#### Task brief:
Go through the records and copy each line where the string "robot" occurs.

#### Data provided:
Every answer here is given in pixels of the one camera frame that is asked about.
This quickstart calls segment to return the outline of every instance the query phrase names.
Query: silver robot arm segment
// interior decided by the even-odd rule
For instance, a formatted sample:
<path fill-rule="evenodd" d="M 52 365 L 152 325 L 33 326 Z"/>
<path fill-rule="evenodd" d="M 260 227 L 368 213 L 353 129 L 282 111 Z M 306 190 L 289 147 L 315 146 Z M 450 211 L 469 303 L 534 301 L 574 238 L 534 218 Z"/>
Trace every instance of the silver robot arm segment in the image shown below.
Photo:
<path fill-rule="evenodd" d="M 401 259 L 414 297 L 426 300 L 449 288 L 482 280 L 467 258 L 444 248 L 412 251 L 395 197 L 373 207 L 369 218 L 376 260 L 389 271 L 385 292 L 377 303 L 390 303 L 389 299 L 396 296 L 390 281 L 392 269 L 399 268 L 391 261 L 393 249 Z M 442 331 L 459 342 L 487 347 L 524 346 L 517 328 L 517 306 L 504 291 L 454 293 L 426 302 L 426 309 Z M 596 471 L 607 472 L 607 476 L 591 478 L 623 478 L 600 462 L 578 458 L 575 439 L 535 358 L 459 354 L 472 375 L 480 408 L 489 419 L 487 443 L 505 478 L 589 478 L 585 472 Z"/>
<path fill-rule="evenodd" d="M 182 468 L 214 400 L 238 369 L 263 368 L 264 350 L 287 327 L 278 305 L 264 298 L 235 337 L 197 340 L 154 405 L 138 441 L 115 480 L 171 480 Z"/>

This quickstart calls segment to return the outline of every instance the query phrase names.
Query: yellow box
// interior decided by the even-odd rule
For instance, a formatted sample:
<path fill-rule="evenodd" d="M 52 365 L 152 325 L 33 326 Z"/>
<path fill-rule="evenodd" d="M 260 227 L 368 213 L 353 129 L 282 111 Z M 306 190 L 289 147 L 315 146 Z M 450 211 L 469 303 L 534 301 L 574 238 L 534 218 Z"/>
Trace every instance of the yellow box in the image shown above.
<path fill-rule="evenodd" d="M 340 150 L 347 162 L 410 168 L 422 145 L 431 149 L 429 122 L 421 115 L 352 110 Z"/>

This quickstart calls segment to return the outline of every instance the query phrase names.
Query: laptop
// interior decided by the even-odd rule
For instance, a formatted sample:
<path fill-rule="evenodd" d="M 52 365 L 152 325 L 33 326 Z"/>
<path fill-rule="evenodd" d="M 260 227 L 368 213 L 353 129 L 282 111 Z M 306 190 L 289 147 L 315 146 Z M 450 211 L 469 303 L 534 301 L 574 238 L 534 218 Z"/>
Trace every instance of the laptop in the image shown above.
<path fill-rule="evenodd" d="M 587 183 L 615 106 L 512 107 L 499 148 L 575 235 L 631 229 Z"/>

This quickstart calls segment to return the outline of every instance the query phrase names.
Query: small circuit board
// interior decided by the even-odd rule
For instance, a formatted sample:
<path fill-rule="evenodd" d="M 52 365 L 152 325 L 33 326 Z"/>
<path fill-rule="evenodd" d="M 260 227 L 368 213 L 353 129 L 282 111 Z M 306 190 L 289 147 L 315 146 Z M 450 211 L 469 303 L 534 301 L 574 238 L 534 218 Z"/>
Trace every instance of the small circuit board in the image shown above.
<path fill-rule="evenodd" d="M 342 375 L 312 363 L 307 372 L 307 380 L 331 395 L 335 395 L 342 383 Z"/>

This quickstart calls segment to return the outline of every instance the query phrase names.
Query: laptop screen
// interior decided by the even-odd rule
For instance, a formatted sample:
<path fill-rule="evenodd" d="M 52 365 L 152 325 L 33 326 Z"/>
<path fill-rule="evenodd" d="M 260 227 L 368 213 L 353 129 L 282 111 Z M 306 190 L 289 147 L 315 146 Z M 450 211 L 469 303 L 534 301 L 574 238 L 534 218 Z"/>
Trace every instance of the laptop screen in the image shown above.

#### Response for this exercise:
Query: silver robot arm segment
Trace every instance of the silver robot arm segment in the image shown below.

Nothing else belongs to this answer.